What you have to do: Extract all data as written.

[Items listed in a dataset]
+---+

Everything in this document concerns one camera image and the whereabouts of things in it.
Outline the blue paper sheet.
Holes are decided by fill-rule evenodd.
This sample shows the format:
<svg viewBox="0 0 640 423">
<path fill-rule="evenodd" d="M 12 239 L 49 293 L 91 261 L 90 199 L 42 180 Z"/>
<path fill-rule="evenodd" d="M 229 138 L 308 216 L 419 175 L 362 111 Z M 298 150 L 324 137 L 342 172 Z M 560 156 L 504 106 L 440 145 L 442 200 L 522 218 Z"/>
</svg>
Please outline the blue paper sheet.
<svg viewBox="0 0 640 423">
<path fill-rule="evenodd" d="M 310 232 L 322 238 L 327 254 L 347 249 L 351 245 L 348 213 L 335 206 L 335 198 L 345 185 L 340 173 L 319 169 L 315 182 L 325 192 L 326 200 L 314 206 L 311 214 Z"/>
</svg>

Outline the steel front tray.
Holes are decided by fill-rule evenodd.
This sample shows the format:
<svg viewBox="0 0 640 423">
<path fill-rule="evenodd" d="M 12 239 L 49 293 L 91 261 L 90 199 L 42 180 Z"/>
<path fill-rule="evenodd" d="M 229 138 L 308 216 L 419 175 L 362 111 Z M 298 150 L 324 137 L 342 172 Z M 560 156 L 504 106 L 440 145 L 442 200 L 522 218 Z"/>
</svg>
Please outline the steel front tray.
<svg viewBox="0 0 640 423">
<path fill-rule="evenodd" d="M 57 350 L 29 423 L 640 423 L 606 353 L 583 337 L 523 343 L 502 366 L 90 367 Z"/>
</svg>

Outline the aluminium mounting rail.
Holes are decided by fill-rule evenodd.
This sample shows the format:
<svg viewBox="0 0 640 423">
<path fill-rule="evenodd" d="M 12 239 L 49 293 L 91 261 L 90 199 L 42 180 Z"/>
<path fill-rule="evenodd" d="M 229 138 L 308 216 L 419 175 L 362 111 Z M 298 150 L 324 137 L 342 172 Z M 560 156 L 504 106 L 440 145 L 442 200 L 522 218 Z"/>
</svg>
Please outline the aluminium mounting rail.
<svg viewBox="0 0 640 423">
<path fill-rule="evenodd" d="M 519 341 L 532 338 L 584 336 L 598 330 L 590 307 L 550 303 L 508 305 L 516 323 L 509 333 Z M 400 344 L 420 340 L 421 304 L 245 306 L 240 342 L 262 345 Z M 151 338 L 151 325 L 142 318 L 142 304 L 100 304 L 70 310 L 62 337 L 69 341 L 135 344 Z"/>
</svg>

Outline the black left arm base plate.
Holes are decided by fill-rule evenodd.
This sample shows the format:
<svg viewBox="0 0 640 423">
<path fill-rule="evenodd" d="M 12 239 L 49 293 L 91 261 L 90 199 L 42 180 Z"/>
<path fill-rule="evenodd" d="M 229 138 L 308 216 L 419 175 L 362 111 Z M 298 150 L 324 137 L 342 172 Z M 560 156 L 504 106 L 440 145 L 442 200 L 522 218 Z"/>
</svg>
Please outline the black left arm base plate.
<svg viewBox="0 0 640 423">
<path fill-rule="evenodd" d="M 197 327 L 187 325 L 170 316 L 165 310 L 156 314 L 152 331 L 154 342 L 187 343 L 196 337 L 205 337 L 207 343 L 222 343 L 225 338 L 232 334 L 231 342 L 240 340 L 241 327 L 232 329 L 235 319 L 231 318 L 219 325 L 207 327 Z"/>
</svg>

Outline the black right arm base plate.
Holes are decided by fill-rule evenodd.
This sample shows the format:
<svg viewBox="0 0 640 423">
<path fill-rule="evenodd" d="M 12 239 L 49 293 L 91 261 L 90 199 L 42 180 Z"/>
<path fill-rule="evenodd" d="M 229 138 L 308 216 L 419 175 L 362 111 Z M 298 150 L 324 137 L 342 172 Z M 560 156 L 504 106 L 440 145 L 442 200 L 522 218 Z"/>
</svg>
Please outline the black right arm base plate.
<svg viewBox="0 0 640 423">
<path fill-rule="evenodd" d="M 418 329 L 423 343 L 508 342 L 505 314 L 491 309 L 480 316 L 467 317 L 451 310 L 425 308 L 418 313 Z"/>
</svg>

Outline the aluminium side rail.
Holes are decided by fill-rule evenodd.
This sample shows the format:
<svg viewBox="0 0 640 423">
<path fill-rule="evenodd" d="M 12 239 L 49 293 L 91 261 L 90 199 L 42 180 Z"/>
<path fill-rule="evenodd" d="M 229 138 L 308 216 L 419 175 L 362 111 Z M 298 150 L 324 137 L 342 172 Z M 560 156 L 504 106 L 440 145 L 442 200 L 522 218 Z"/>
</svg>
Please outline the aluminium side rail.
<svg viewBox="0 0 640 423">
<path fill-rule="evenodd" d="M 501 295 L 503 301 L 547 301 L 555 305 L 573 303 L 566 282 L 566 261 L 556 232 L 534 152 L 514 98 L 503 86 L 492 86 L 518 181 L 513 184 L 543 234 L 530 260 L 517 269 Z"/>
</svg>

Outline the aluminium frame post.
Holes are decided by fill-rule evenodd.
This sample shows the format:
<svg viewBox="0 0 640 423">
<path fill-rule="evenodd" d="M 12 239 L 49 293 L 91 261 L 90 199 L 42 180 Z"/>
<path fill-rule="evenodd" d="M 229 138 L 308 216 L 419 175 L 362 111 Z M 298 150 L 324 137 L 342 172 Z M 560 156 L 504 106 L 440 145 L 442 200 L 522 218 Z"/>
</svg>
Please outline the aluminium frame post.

+---+

Result for this task:
Everything in this document concerns one camera image and the whereabouts of things in it.
Outline the blue paper sheet.
Holes are decided by fill-rule evenodd.
This sample shows the format:
<svg viewBox="0 0 640 423">
<path fill-rule="evenodd" d="M 12 239 L 49 293 L 91 261 L 90 199 L 42 180 Z"/>
<path fill-rule="evenodd" d="M 229 138 L 308 216 L 419 175 L 362 111 Z M 298 150 L 324 137 L 342 172 Z M 560 156 L 504 106 L 440 145 L 442 200 L 522 218 Z"/>
</svg>
Please outline the blue paper sheet.
<svg viewBox="0 0 640 423">
<path fill-rule="evenodd" d="M 310 232 L 322 238 L 327 254 L 347 249 L 351 245 L 348 213 L 335 206 L 335 198 L 345 185 L 340 173 L 319 169 L 315 182 L 325 192 L 326 200 L 314 206 L 311 214 Z"/>
</svg>

Outline the steel front tray.
Holes are decided by fill-rule evenodd.
This sample shows the format:
<svg viewBox="0 0 640 423">
<path fill-rule="evenodd" d="M 12 239 L 49 293 L 91 261 L 90 199 L 42 180 Z"/>
<path fill-rule="evenodd" d="M 229 138 L 308 216 L 419 175 L 362 111 Z M 298 150 L 324 137 L 342 172 Z M 560 156 L 504 106 L 440 145 L 442 200 L 522 218 Z"/>
</svg>
Please outline the steel front tray.
<svg viewBox="0 0 640 423">
<path fill-rule="evenodd" d="M 57 350 L 29 423 L 640 423 L 606 353 L 583 337 L 523 343 L 502 366 L 90 367 Z"/>
</svg>

Outline the aluminium mounting rail.
Holes are decided by fill-rule evenodd.
This sample shows the format:
<svg viewBox="0 0 640 423">
<path fill-rule="evenodd" d="M 12 239 L 49 293 L 91 261 L 90 199 L 42 180 Z"/>
<path fill-rule="evenodd" d="M 229 138 L 308 216 L 419 175 L 362 111 Z M 298 150 L 324 137 L 342 172 Z M 560 156 L 504 106 L 440 145 L 442 200 L 522 218 Z"/>
</svg>
Please outline the aluminium mounting rail.
<svg viewBox="0 0 640 423">
<path fill-rule="evenodd" d="M 519 341 L 532 338 L 584 336 L 598 330 L 590 307 L 550 303 L 508 305 L 516 323 L 509 333 Z M 400 344 L 420 340 L 421 304 L 245 306 L 240 342 L 262 345 Z M 151 338 L 151 325 L 142 318 L 142 304 L 100 304 L 70 310 L 62 337 L 69 341 L 135 344 Z"/>
</svg>

Outline the black left arm base plate.
Holes are decided by fill-rule evenodd.
This sample shows the format:
<svg viewBox="0 0 640 423">
<path fill-rule="evenodd" d="M 12 239 L 49 293 L 91 261 L 90 199 L 42 180 Z"/>
<path fill-rule="evenodd" d="M 229 138 L 308 216 L 419 175 L 362 111 Z M 298 150 L 324 137 L 342 172 Z M 560 156 L 504 106 L 440 145 L 442 200 L 522 218 Z"/>
</svg>
Please outline the black left arm base plate.
<svg viewBox="0 0 640 423">
<path fill-rule="evenodd" d="M 197 327 L 187 325 L 170 316 L 165 310 L 156 314 L 152 331 L 154 342 L 187 343 L 196 337 L 205 337 L 207 343 L 222 343 L 225 338 L 232 334 L 231 342 L 240 340 L 241 327 L 232 329 L 235 319 L 231 318 L 219 325 L 207 327 Z"/>
</svg>

Outline the black right arm base plate.
Holes are decided by fill-rule evenodd.
This sample shows the format:
<svg viewBox="0 0 640 423">
<path fill-rule="evenodd" d="M 12 239 L 49 293 L 91 261 L 90 199 L 42 180 Z"/>
<path fill-rule="evenodd" d="M 229 138 L 308 216 L 419 175 L 362 111 Z M 298 150 L 324 137 L 342 172 Z M 560 156 L 504 106 L 440 145 L 442 200 L 522 218 Z"/>
</svg>
Please outline the black right arm base plate.
<svg viewBox="0 0 640 423">
<path fill-rule="evenodd" d="M 418 329 L 423 343 L 508 342 L 505 314 L 491 309 L 480 316 L 467 317 L 451 310 L 425 308 L 418 313 Z"/>
</svg>

Outline the aluminium side rail.
Holes are decided by fill-rule evenodd.
This sample shows the format:
<svg viewBox="0 0 640 423">
<path fill-rule="evenodd" d="M 12 239 L 49 293 L 91 261 L 90 199 L 42 180 Z"/>
<path fill-rule="evenodd" d="M 229 138 L 308 216 L 419 175 L 362 111 Z M 298 150 L 324 137 L 342 172 Z M 560 156 L 504 106 L 440 145 L 442 200 L 522 218 Z"/>
</svg>
Please outline the aluminium side rail.
<svg viewBox="0 0 640 423">
<path fill-rule="evenodd" d="M 501 295 L 503 301 L 547 301 L 555 305 L 573 303 L 566 282 L 566 261 L 556 232 L 534 152 L 514 98 L 503 86 L 492 86 L 518 181 L 513 184 L 543 234 L 530 260 L 517 269 Z"/>
</svg>

Outline the aluminium frame post.
Holes are decided by fill-rule evenodd.
This sample shows the format:
<svg viewBox="0 0 640 423">
<path fill-rule="evenodd" d="M 12 239 L 49 293 L 91 261 L 90 199 L 42 180 Z"/>
<path fill-rule="evenodd" d="M 229 138 L 308 216 L 419 175 L 362 111 Z M 298 150 L 324 137 L 342 172 Z M 560 156 L 504 106 L 440 145 L 442 200 L 522 218 Z"/>
</svg>
Please outline the aluminium frame post.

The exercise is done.